Drugs market is banking on sex

March 4, 2005

Independent sex research is being irreparably damaged by multibillion-pound drugs companies clamouring to find successors to the blockbuster sex drug Viagra, researchers claimed this week.

In the week that an Oscar-nominated film on pioneering sexologist Alfred Kinsey is released in the UK, researchers said the next generation of Kinseys may never emerge, as the pharmaceutical industry tries to turn sexual health into a purely medical problem.

The researchers said that unprecedented levels of sponsorship encouraged underfunded scientists to help "invent" sexual disorders and raise demand for new drugs.

Sex specialists in the fields of sociology, anthropology, psychology and even zoology, where Kinsey began his career, are being sidelined as a result, it is claimed.

"We are at the beginning of the medicalisation of sexuality," said Meika Loe, an academic at Colgate University in New York State and author of The Rise of Viagra: How the Little Blue Pill Changed Sex in America . "It is a tragedy that the voices of people such as Kinsey may no longer be heard in a culture where biomedicine reigns supreme."

Indiana University zoologist Kinsey started a new academic field when he unveiled America's sexual habits in the Fifties.

Dr Loe said that ever since the conservative backlash faced by Kinsey, the question of where sex researchers get funding has been a concern. But the success of Viagra has attracted the pharmaceutical industry to the field. She said: "Now we have an unbelievably wealthy industry that is interested in helping, but with major caveats attached."

Petra Boynton, a London-based sex psychologist and lecturer in international health services research, said she recently turned down a £2,000 trip to New York, including the cost of flights, accommodation and meals, to talk to a drugs company. "Being involved with the drug companies is a nice little junket," she said. "If they're paying that much for their market research, you can imagine how much they're prepared to pay for drug development.
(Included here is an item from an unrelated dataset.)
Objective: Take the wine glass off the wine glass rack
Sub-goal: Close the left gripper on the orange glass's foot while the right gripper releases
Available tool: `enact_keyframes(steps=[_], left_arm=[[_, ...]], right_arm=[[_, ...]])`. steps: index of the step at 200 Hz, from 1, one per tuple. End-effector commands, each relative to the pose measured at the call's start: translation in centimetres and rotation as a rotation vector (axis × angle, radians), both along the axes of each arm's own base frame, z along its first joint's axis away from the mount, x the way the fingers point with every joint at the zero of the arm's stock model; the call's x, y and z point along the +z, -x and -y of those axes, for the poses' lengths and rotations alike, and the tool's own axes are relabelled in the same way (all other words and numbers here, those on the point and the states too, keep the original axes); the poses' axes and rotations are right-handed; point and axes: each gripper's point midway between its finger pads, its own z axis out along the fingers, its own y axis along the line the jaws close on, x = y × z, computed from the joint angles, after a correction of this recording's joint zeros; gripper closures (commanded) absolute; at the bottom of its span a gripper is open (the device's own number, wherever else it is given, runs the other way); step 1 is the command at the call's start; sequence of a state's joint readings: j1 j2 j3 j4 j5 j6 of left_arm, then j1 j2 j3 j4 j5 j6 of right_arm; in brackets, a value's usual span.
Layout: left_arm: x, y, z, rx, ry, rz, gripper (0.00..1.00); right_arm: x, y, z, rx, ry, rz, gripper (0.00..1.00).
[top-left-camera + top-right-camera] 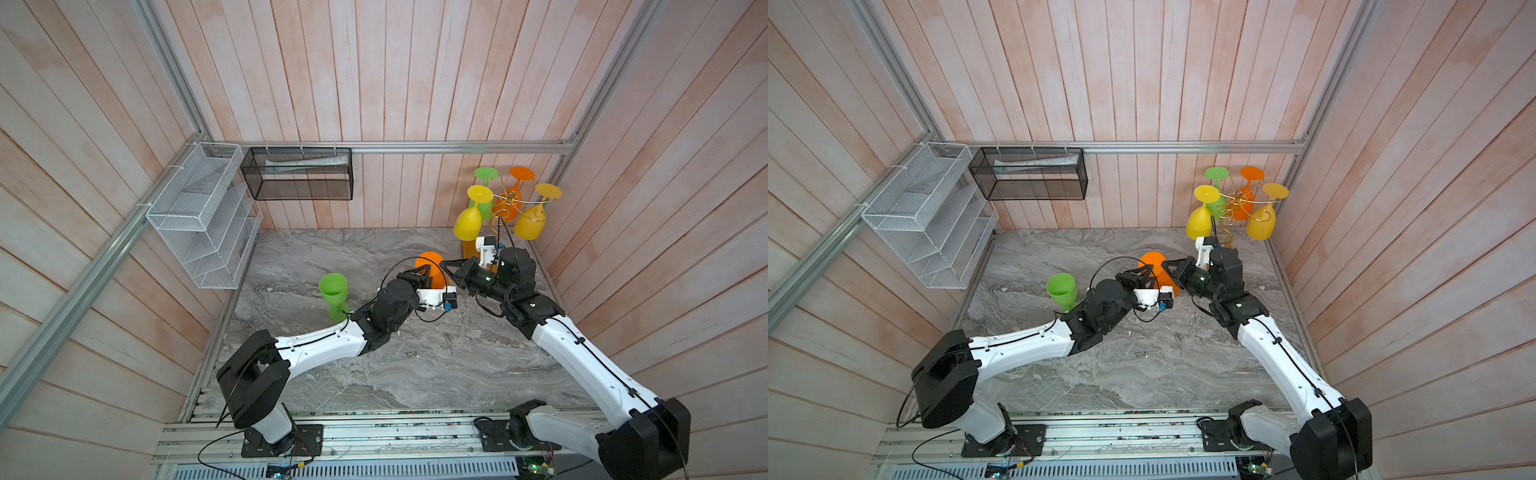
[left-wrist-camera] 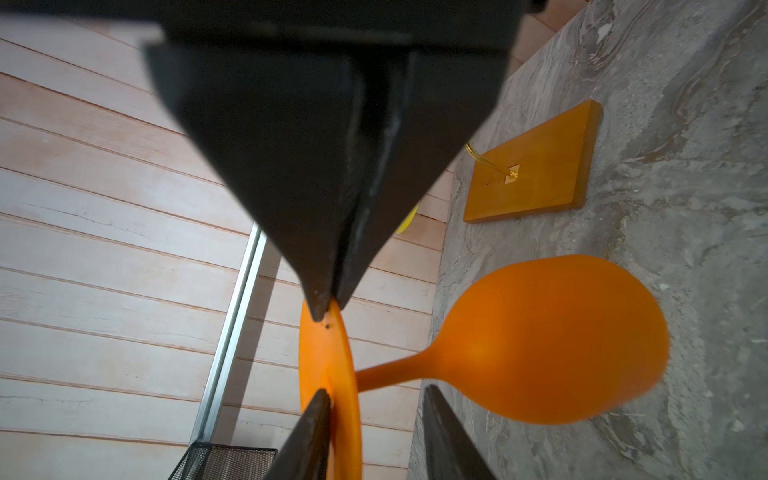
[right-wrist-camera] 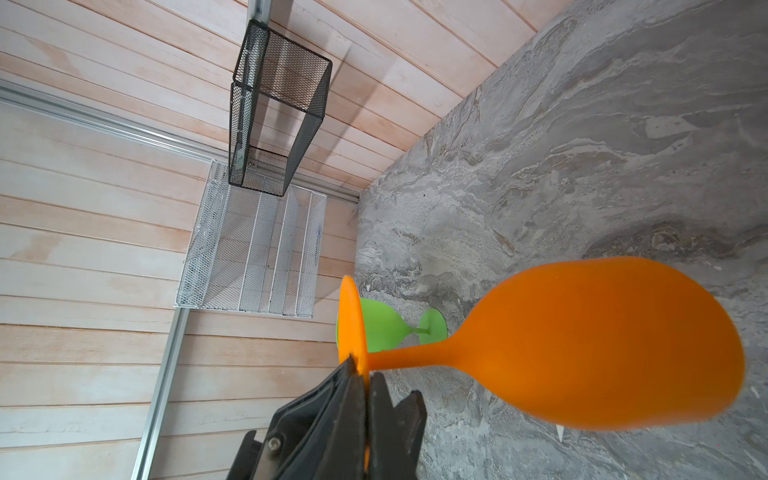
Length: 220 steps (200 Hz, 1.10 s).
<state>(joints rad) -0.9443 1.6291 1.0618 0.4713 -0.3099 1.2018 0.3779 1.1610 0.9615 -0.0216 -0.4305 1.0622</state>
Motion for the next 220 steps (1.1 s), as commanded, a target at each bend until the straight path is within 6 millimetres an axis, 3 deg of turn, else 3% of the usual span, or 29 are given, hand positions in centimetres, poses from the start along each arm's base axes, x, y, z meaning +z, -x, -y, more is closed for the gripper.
enact_keyframes(steps=[1,24,65,118,146,177,220], left_arm=[[0.7,-0.8,0.2,0.017,0.017,0.054,0.68],[0.9,-1.1,0.3,0.018,0.028,0.064,0.76],[1.6,-1.2,-0.1,0.036,0.056,0.076,1.0],[3.1,-1.1,-1.8,0.079,0.162,0.015,1.0],[4.2,-1.3,-3.3,0.116,0.277,-0.098,1.0],[4.0,-1.5,-5.3,0.154,0.433,-0.354,1.0],[3.5,-1.3,-7.2,0.18,0.57,-0.647,1.0]], right_arm=[[0.8,0.2,-0.4,0.028,-0.027,0.028,1.0],[0.5,0.1,-0.3,0.025,-0.024,0.023,1.0],[0.7,-0.3,0.0,0.005,-0.004,0.035,1.0],[1.7,-0.8,0.4,-0.019,0.026,0.091,1.0],[3.5,-0.9,1.4,-0.046,0.105,0.19,0.69],[6.0,0.0,3.3,-0.108,0.207,0.347,0.4],[8.6,1.4,4.7,-0.136,0.275,0.485,0.3]])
"Many sexual behaviour researchers feel they can get good and consistent funding only by working for a corporation, and sex research is used to create anxieties so people can be sold products."

In last month's edition of the British Medical Journal , Australian writer Ray Moynihan suggests that the medical phenomenon known as female sexual dysfunction is little more than an invention by the drugs industry.